Primavera 1

ESCLUSIVA MP - Ag. Carlo Di Renzo: «Anticipiamo i tempi per i ragazzi con prospettiva...»

Le parole dell'agente abruzzese su alcuni dei suoi assistiti e sul delicato argomento giovani

11.11.2021 20:00

Ai nostri microfoni ha parlato Carlo Di Renzo, agente Fifa e manager di due dei più grandi prospetti del panorama calcistico italiano, ovvero Marco Delle Monache, classe 2005 del Pescara e Jacopo Surricchio, classe 2006 del Teramo.

Ci è giunta voce che il talentino del Pescara Delle Monache sia attenzionato da alcuni dei top club italiani, cosa ci può dire a riguardo?

“Certo, ovviamente essendo un 2005 e giocando in Primavera 1 a quei livelli credo sia normale attirare l'attenzione dei club più importanti. Nonostante giochi due anni sotto età sta dimostrando tanto e la chiamata in prima squadra con relativo esordio e la convocazione in Nazionale Under 17 credo siano il giusto compenso per quello che sta facendo vedere.”

A proposito di esordio con la prima squadra, quali sono state le sensazioni di Marco riguardo i 27 minuti in Coppa con il Grosseto?

“Ovviamente le sensazioni sono state più che positive, un ragazzo di soli 16 anni che riesce ad esordire con la prima squadra difficilmente può avere emozioni negative.”

Cosa pensa sul discorso dei giovani che faticano a trovare spazio nelle rose italiane e che comunque due squadre come Teramo e Pescara abbiano deciso di buttare nella mischia due calciatori giovanissimi?
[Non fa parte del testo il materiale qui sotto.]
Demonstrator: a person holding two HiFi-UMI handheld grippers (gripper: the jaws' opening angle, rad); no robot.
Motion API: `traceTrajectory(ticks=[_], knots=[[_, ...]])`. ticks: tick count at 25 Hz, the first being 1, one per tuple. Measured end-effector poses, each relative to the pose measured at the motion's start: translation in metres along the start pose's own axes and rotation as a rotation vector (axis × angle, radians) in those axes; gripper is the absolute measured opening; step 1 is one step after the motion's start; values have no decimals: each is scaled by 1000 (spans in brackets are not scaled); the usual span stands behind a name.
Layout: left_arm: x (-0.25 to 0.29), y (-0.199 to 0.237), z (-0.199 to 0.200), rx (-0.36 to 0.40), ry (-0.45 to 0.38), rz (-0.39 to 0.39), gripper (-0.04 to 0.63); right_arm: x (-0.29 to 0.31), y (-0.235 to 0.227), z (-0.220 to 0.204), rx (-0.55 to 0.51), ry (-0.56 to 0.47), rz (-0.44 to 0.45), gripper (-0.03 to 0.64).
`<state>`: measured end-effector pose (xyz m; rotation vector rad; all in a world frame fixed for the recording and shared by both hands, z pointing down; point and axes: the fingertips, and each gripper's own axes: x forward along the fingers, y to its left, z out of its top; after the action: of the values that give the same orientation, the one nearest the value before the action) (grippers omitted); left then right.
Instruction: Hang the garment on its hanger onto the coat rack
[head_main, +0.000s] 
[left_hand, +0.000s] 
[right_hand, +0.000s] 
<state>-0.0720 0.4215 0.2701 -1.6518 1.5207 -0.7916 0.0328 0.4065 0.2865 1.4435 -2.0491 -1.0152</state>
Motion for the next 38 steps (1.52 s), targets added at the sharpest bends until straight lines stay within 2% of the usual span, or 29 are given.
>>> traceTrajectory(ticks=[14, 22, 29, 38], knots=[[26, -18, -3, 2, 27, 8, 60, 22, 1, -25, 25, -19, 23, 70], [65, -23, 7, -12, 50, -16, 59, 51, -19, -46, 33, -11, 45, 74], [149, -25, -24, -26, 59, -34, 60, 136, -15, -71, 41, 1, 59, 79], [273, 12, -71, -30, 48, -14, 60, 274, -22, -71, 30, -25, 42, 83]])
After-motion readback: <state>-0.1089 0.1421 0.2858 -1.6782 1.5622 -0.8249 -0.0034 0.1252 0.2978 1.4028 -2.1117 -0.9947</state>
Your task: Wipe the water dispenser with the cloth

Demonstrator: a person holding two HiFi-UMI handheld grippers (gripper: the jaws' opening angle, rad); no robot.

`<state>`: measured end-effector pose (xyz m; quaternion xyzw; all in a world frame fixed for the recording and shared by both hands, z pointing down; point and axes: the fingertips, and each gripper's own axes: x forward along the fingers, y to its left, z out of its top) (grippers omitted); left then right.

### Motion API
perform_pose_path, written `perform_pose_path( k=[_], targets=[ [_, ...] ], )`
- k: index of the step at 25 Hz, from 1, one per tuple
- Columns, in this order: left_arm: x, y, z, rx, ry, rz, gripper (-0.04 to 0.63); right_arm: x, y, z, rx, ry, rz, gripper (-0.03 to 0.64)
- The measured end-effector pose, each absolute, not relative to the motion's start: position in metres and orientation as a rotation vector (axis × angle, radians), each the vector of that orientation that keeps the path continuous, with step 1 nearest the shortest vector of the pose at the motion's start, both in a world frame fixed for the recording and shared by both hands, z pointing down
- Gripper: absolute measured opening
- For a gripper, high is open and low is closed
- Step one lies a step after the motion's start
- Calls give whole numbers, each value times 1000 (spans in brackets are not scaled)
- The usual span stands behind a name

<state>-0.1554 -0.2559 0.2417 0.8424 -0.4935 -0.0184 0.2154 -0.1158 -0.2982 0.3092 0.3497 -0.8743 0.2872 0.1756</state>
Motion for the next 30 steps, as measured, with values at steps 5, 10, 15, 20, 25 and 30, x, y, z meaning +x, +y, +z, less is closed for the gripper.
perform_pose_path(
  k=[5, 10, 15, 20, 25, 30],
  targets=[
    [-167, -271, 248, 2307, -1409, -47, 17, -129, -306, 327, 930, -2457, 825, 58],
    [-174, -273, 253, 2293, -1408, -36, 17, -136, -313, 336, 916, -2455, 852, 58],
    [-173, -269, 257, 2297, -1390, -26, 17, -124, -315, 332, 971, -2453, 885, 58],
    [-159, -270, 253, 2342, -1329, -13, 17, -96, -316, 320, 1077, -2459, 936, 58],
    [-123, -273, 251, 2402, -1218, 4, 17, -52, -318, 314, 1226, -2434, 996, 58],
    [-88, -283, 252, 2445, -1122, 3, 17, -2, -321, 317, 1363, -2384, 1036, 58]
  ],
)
"Sicuramente è un risvolto positivo. In Italia purtroppo c'è il trend di far giocare i propri giovani quando raggiungono o addirittura hanno già superato la soglia dei 20 anni, sotto questo punto di vista le due società che hai citato stanno cercando di anticipare i tempi, almeno con i due ragazzi di cui si parlava. Surricchio è ormai da inizio stagione che si allena in pianta stabile con la prima squadra, mentre Delle Monache oltre all'esordio sta comunque giocando sotto età di due anni in un campionato non semplice come quello del Primavera 1. 

Crede che questo trend possa essere sovvertito?

“Io credo che in generale bisogna anticipare i tempi per i ragazzi che hanno prospettiva. Altrimenti si creerebbero solo delle illusioni e farli arrivare alla soglia dei 25 anni con pochissima esperienza li porterebbe ad essere disoccupati.”

Quali sono secondo lei alcuni giocatori interessanti che potrebbero diventare protagonisti nei prossimi anni?

“A me piace molto Tommaso Baldanzi (2003), credo che possa diventare un giocatore da Nazionale. Un altro prospetto interessante è quello di Luca D'Andrea (2004) della Spal.”